Willy wants to be like every successful person around him and to live the American dream. The pressure of society is causing him to be harder on his family and starting to take a toll on his mental state. He is not focusing on his family and what they already have, instead he is pushing them away because they will never fulfill the dreams he has for them. Linda, his wife, is the only one who truly supports him even though she knows he is lying to the family about his pay. She goes along with Willy's fantasies to preserve his fragile mental state.
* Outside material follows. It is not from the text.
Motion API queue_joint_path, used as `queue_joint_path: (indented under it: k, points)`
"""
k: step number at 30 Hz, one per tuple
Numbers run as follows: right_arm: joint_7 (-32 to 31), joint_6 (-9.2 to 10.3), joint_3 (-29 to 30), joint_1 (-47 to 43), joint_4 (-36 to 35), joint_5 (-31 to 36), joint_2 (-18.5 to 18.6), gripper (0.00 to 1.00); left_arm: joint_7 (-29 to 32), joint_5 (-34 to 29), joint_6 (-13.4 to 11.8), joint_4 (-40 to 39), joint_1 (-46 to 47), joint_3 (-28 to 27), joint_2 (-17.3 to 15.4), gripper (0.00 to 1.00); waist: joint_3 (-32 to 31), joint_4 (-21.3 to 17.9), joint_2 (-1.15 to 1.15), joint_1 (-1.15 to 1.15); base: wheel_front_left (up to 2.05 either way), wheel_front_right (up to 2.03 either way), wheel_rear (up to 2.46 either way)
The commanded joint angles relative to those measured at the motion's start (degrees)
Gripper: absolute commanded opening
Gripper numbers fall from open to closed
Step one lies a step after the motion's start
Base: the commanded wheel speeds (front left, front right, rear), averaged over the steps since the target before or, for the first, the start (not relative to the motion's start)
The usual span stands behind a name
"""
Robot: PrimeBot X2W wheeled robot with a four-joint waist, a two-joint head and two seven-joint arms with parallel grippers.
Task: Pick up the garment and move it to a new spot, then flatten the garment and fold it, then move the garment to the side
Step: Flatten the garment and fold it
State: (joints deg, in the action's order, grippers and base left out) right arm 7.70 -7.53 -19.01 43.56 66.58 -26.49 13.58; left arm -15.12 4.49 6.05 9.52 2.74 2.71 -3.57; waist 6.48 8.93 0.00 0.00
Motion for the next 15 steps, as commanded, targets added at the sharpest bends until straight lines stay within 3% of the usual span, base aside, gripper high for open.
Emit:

The relationship he has with his son Biff is being destroyed even more because he knows about the other woman. Willy realizes Biffs failure to succeed in life is due to his infidelity. Biff no longer respects him and they are always arguing. “Willy’s whole life is a study in irony: his trust in the clichés and legends of the business world is ironical; he loves his family and children, but he cannot keep them together; he loves Linda and is yet unfaithful to her; he loves his children but they do not respect him” (Narayanan 8). Biff does not want to be in sales, but to live his dream on the ranch, “With a ranch I could do the work I like and still be something” (16).
Happy is like his father in that he exaggerates and tells everyone he is an assistant buyer when he is really an assistant to an assistant. He thrives on sexual gratification and he has affairs with many women. Both exaggerate details to make them feel more powerful. When Happy was younger he longed for his father's attention when his father came home from his business trips. Happy always asking his dad about his weight, "I’m losing weight, you notice, Pop?" (21).
Biff and Happy have come up with a plan to go into business and sell sporting goods. Biff plans on going to see his old boss, Oliver and ask for a loan. Willy is...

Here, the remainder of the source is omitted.